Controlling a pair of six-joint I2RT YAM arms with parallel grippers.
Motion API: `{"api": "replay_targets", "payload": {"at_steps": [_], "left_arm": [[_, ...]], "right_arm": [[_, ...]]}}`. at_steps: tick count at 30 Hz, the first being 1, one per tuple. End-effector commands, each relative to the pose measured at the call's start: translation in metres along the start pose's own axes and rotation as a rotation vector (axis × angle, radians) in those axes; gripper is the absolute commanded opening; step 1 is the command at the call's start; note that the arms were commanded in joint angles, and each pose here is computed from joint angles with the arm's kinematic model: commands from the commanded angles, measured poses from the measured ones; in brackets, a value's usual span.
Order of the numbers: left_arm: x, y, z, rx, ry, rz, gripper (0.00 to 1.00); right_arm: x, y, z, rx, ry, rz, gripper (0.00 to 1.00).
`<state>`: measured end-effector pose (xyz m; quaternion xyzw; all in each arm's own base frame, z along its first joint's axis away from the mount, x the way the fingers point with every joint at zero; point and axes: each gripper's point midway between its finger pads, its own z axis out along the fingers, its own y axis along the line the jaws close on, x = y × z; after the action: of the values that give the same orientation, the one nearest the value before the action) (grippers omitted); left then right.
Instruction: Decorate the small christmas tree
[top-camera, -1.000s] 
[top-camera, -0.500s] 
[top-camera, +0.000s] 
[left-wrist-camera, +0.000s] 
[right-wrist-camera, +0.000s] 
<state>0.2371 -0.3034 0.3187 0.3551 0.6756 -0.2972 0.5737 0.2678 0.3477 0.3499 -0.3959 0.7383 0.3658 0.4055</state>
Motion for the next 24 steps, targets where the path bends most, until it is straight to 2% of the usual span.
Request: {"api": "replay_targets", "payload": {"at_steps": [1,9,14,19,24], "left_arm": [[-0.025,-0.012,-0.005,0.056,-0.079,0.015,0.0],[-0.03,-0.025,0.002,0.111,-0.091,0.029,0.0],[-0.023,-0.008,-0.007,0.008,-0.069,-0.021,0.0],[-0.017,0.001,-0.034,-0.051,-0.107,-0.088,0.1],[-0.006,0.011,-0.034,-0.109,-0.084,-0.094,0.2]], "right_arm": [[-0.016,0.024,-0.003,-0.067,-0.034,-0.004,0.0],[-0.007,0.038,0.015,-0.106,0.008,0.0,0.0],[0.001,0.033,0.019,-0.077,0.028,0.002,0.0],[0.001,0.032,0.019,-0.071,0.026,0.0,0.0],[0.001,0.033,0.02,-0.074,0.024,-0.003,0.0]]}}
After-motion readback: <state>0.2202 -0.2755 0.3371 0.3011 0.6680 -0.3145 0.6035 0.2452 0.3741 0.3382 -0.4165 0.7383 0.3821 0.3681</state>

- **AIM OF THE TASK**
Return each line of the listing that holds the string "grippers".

- **RESULT FOR THIS TASK**
Controlling a pair of six-joint I2RT YAM arms with parallel grippers.
`<state>`: measured end-effector pose (xyz m; quaternion xyzw; all in each arm's own base frame, z along its first joint's axis away from the mount, x the way the fingers point with every joint at zero; point and axes: each gripper's point midway between its finger pads, its own z axis out along the fingers, its own y axis along the line the jaws close on, x = y × z; after the action: of the values that give the same orientation, the one nearest the value before the action) (grippers omitted); left then right.

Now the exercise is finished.